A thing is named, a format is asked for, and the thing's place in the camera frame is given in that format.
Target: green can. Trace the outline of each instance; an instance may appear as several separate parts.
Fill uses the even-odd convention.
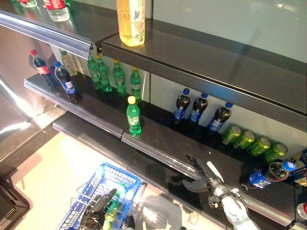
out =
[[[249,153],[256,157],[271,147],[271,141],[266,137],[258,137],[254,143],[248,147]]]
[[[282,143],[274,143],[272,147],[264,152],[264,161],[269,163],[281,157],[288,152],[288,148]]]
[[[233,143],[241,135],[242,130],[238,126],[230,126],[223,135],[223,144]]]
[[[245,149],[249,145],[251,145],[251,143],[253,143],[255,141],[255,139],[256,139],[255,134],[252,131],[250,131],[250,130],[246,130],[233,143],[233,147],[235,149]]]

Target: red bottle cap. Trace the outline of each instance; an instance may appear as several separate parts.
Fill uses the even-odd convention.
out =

* * *

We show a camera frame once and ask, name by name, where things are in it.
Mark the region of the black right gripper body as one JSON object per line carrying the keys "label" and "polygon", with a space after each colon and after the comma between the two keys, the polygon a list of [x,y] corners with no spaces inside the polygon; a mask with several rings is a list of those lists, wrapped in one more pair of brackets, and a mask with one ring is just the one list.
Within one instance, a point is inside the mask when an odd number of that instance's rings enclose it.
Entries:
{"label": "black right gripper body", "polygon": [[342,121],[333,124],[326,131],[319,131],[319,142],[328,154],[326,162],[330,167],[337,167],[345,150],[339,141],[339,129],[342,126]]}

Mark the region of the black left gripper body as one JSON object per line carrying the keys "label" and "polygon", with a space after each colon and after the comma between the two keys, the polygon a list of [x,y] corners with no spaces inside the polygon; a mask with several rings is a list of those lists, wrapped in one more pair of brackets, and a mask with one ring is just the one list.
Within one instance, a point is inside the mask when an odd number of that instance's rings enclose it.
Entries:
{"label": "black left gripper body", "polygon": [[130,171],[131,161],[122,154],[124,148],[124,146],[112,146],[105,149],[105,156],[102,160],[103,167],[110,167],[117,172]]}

--

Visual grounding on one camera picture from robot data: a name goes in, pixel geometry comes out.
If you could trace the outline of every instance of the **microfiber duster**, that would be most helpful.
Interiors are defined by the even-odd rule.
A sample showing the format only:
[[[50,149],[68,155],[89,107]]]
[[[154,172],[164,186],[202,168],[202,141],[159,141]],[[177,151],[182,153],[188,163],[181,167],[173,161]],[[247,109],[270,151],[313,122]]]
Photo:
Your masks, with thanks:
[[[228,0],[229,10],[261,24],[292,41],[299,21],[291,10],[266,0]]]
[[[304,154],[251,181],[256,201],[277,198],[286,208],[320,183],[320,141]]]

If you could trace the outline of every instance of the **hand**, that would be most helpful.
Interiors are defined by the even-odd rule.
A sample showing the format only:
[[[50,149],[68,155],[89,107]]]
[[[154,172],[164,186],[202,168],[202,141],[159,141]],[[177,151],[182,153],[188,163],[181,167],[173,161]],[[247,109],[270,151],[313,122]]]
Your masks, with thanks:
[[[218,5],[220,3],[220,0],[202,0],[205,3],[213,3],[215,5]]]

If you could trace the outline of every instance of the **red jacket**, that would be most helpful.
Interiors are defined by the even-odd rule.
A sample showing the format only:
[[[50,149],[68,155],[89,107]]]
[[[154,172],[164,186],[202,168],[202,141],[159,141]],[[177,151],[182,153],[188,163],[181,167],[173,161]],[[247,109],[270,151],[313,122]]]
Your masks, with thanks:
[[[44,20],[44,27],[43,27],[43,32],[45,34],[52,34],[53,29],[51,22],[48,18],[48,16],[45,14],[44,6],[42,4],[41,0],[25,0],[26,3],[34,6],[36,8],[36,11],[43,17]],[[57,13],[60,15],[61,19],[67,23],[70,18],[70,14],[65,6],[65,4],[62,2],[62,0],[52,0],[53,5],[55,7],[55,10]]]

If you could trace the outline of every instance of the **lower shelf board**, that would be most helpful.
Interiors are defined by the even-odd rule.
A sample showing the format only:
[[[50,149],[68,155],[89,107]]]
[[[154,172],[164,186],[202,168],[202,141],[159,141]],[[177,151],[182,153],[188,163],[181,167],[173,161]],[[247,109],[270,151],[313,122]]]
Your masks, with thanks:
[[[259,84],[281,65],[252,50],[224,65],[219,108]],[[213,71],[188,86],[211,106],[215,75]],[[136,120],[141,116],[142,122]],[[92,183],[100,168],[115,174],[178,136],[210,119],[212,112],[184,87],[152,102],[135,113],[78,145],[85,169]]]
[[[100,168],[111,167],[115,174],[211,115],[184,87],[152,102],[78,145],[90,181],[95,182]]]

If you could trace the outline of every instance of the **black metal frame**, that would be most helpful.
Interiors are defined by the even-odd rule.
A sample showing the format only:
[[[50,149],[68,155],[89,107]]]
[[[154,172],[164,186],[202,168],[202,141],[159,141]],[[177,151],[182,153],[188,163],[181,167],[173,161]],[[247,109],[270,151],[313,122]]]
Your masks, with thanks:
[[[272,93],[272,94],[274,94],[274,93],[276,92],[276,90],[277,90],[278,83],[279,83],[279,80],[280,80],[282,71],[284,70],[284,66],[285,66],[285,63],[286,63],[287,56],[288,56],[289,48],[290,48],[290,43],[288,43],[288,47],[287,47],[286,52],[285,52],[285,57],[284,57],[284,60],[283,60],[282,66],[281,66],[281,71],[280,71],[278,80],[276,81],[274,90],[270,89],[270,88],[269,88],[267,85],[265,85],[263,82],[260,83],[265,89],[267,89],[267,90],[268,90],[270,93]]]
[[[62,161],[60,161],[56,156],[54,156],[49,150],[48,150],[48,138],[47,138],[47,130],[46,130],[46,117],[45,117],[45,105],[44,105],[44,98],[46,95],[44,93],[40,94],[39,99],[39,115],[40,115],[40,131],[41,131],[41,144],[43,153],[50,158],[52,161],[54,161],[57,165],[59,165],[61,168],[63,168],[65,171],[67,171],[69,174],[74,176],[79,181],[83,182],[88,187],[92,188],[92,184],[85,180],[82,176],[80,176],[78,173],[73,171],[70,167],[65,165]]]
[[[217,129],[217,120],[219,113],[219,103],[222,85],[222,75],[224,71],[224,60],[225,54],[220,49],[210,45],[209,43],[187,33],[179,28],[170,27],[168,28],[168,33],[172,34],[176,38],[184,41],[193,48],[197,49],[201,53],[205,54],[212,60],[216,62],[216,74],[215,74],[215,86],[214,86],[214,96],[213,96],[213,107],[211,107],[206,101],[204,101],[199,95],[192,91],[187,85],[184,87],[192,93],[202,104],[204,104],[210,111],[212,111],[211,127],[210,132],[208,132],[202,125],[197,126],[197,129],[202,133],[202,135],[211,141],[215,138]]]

## EXERCISE BRIEF
In the entries above, identify every line with the word "camera". Copy those lines.

## TASK SOLUTION
A thing is named, a format is asked for, and the thing's place in the camera frame is given in that format.
We show a camera frame once and ask, name by name, where things are in it.
Visual grounding on one camera picture from robot data: a name goes in, pixel geometry comes out.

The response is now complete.